The abandoned 2020 tour was about getting Seaward gently back into live performing with smaller venues. However, almost four years since their last album, with two new songs appearing recently – a collaboration with Florida rapper Denzel Curry called Tokyo Drifting last November, and last month, the quirky Bollywood pop of Your Love (Déjà Vu) – there’s clearly a bigger comeback in the works.

The virus upheaval means Bayley now has to be cagey about future plans. “Your Love was going to be the first single from the new… upcoming project,” he says. “I’m not meant to talk about it, but it’s obvious, isn’t it? Something’s coming. There was a master plan – almost an hour-by-hour thing of what we’re doing – and that’s all been chucked out the window.”

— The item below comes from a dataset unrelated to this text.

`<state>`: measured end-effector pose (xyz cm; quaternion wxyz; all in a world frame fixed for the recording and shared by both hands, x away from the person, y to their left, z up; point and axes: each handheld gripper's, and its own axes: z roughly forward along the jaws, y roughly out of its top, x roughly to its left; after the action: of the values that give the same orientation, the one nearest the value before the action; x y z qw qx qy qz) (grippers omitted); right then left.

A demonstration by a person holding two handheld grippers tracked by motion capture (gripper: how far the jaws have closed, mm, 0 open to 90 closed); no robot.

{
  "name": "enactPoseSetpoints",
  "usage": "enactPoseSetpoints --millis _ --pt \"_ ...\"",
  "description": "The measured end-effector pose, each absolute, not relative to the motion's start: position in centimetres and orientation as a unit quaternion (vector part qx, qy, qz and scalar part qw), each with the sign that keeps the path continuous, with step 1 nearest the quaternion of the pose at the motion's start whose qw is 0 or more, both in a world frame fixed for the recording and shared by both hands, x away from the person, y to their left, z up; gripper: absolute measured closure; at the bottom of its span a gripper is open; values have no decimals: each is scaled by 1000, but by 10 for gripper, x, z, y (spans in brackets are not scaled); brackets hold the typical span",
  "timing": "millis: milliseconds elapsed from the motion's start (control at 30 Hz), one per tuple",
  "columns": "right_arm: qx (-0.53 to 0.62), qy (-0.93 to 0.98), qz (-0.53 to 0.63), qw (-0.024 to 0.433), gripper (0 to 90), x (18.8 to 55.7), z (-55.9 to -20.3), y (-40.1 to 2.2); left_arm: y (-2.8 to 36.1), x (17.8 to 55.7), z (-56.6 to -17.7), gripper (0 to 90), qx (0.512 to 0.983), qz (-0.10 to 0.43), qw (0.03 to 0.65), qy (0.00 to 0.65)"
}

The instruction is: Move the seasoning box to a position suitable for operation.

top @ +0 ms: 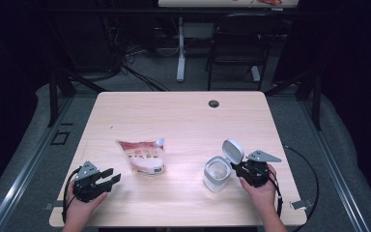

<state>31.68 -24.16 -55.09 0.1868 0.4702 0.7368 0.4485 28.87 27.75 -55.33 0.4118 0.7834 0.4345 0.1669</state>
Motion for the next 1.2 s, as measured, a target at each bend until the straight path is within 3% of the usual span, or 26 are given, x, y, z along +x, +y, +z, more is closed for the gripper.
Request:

Describing the new music the band have already been playing on tour, he says he’s been writing from more of a personal perspective than ever before. On the previous album, he was telling stories of strangers he’d met on the road, apart from the ballad Agnes, which is about the death of a friend. He struggles to perform it live sometimes, he admits, but it is probably their best song, so it’s hardly surprising he might try to tap into that area again.

“The new stuff is very personal, and I’m still a bit weird about it. I constantly feel quite selfish. Singing these songs the first couple of times, they really pulled on the nerves.”

They may not be heard in public again for a while yet, though. Instead, with bandmates scattered to their respective homes or with parents, he’s trying other things. He’s been recording cover versions and putting them on YouTube, putting a unique electronic spin on Lana Del Rey’s Young and Beautiful and Nirvana’s Heart-Shaped Box so far. He did a home broadcast for the web channel Colors this week. Next he’s planning on doing a song with new singer Arlo Parks over the phone. “The band thought about doing a live thing from four different places, but the energy of a live show comes from the people that aren’t on the stage,” he says. “There’s this unity and you can’t quite get that in another way.”

“I am really positive but also every once in a while, you have these flashes of doom,” he continues. “Oh my god, the tour is fucked. Is this new music going to be relevant when it comes out in a month, in a year, maybe two? And I have these flashes of panic about the whole music industry. Are festivals going to recover? Will people still be interested in going to see live music after all this?”

It’ll pass, he concludes, settling on spending more time co-writing with others remotely for now. “A lot of people have a bit of time now. There’s a lot of creative energy around and there’s going to be a lot more music made. People have ideas. It’s good.”

Your Love (Déjà Vu) is out now on Polydor.

glassanimals.com is relaunched on April 8.